» WORK TO BE COMPLETED: What lines below mention the word "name"? Copy each one.

** Opening SUPPLIED INFORMATION block **

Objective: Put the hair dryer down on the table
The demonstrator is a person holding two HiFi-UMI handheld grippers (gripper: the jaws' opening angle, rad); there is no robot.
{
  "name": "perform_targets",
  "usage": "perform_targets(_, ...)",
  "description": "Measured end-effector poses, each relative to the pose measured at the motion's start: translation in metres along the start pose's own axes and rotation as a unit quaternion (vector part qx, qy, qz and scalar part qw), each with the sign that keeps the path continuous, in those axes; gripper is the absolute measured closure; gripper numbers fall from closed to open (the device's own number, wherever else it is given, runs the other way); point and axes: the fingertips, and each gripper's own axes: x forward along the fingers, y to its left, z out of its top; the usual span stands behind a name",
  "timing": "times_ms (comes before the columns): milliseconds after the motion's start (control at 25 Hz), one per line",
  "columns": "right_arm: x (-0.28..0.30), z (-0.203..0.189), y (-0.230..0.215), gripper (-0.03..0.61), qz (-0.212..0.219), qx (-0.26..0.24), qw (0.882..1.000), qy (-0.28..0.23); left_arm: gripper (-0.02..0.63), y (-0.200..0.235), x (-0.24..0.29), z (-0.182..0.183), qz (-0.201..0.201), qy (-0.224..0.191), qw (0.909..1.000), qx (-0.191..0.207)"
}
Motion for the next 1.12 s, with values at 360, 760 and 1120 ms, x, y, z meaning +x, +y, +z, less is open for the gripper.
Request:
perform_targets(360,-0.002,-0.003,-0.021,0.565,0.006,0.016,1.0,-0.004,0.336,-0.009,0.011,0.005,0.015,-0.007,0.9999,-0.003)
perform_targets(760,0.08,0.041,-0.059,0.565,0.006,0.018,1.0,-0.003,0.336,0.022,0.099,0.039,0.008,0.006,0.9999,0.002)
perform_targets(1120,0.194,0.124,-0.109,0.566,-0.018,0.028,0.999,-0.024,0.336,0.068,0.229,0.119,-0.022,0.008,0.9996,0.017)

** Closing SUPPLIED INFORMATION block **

» OUTPUT:
  "name": "perform_targets",
  "description": "Measured end-effector poses, each relative to the pose measured at the motion's start: translation in metres along the start pose's own axes and rotation as a unit quaternion (vector part qx, qy, qz and scalar part qw), each with the sign that keeps the path continuous, in those axes; gripper is the absolute measured closure; gripper numbers fall from closed to open (the device's own number, wherever else it is given, runs the other way); point and axes: the fingertips, and each gripper's own axes: x forward along the fingers, y to its left, z out of its top; the usual span stands behind a name",

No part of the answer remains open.